Although the Foundation does not fund clinical trials directly, we have helped put a spotlight on the need for an increased focus on ET, PV and MF research. Our efforts have seen results. While fewer than 20 clinical trials for MPN treatments were conducted from 1995-2005, there have been over 750 trials since 2005.
Clinical trials give patients a chance to try new medical treatments not yet available in the marketplace. During the course of a trial, data is collected recording all observations related to lab results, the patient’s progress (or lack of progress), effectiveness, and side effects of the treatment. Clinical trials are conducted at many sites but usually they are conducted at specialty clinics or teaching medical centers.
There are 4 types or phases.
Clinical Trial Phases
Phase I studies are designed to determine the best dose of a therapy and how humans process it, as well as to identity any potential toxicities. These first-in-human studies can also demonstrate early effectiveness or clinical results.

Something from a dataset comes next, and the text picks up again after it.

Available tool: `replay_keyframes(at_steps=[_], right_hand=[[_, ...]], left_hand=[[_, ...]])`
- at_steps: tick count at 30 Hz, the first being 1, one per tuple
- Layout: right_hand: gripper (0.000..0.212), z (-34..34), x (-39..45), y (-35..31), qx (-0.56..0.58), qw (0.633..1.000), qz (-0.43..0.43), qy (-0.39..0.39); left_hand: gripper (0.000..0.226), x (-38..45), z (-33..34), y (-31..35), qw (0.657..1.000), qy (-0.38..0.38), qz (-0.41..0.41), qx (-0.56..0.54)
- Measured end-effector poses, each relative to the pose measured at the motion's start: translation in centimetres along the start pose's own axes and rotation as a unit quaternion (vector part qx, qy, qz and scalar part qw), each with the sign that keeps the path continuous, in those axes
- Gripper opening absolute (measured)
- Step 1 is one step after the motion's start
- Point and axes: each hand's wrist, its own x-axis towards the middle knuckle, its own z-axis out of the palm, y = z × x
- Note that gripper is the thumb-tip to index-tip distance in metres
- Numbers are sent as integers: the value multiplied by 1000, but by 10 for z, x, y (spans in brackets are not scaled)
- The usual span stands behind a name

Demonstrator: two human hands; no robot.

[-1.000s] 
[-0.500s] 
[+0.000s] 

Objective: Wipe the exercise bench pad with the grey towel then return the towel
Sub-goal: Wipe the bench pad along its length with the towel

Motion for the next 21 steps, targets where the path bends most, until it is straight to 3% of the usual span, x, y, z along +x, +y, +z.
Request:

Phase II studies determine continued effectiveness of a therapy in a particular disease or a larger group of patients, in addition to continually monitoring for adverse events or potential toxicities.
Phase III studies are large trials designed to determine curative value as compared to standard of care (placebos are rarely used in cancer clinical studies).
Phase IV studies are also known as post-marketing studies. They provide additional effectiveness or “real-world” data on the therapy and are conducted after approval by the FDA.
There are many factors to consider when thinking about joining a clinical trial. There are no guarantees that the treatment being tested will be successful. Travel to a clinical trial site may be difficult and costly. The trial may involve more frequent diagnostic tests, such as a bone marrow biopsies. Participants may be asked to stop taking certain medications that would interfere with trial results.
Whether a trial is right for you is a personal decision that should be discussed with care-givers and family members. The final decision to enroll in a trial should be considered carefully.